#### [WHAT THE TASK ASKS]
Exclude all pictures, then write out exactly the lines below from the first one through the line with "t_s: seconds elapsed".

#### [SUPPLIED MATERIAL]
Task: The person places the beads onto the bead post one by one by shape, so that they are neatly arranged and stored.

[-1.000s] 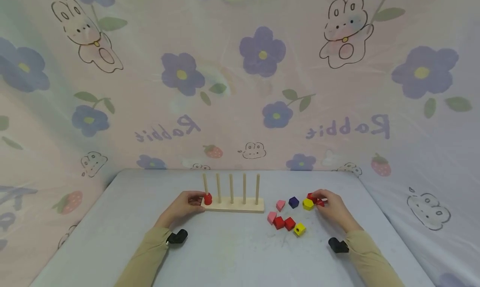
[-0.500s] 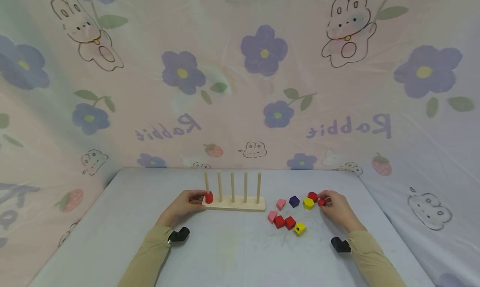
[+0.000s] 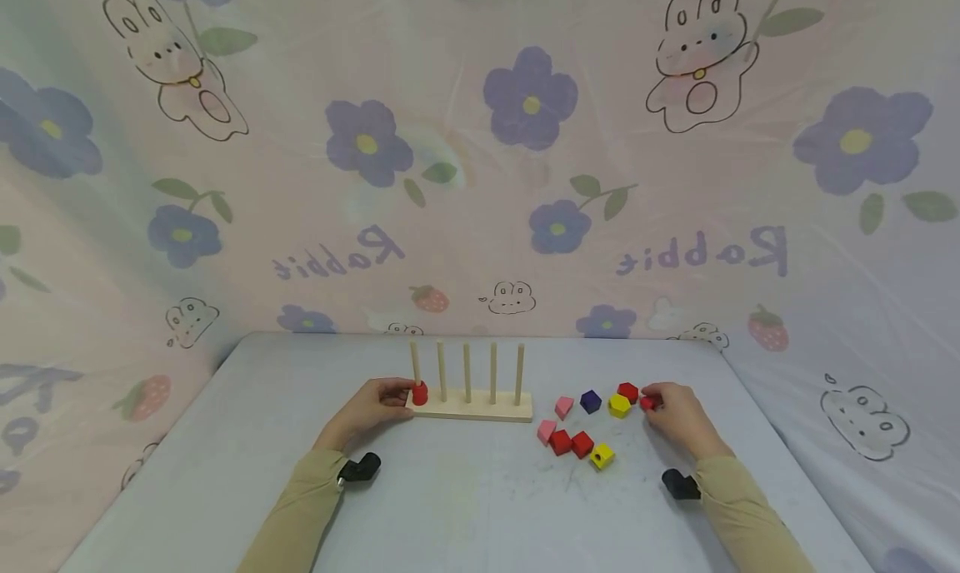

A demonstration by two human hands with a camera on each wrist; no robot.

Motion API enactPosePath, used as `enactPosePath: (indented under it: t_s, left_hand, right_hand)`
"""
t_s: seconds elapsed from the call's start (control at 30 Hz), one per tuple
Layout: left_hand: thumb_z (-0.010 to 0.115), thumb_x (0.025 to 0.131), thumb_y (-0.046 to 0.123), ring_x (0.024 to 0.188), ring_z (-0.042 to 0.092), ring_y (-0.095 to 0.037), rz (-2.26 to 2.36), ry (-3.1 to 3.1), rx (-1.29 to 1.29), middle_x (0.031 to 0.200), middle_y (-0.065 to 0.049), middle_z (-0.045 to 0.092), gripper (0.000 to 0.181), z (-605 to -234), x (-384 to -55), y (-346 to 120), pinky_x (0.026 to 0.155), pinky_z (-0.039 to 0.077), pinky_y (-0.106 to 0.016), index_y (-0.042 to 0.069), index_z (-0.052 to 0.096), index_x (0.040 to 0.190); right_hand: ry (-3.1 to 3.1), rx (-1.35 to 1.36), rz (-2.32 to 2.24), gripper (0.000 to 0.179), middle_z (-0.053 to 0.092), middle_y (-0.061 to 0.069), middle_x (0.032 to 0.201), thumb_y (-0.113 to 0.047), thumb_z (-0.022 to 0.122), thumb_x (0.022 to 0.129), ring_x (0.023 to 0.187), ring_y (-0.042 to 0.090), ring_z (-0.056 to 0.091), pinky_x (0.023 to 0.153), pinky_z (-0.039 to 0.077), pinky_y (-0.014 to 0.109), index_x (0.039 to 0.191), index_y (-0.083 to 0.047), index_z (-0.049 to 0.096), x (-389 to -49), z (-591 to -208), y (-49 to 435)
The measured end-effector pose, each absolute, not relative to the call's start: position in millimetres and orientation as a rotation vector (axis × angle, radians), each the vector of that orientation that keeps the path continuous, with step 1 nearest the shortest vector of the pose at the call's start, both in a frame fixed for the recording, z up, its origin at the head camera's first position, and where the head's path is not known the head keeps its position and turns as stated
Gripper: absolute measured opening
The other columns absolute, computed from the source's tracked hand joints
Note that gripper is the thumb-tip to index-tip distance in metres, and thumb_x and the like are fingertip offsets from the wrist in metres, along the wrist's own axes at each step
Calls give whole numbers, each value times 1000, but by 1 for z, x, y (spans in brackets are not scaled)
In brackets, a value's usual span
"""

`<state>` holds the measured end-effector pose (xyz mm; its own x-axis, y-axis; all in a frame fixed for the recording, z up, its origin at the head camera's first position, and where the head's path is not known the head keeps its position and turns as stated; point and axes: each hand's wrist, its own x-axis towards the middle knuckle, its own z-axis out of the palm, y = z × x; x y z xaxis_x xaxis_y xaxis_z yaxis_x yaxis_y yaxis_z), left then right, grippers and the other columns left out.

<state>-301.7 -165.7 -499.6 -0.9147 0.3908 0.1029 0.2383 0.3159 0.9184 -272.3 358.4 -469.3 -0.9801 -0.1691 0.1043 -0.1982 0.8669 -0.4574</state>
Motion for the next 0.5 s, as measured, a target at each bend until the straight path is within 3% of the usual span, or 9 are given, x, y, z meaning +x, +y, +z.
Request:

#### [TASK RESULT]
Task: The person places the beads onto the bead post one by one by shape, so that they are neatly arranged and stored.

[-1.000s] 
[-0.500s] 
[+0.000s] 

A demonstration by two human hands with a camera on each wrist; no robot.

Motion API enactPosePath, used as `enactPosePath: (indented under it: t_s, left_hand, right_hand)`
"""
t_s: seconds elapsed from the call's start (control at 30 Hz), one per tuple

With that, the answer is done.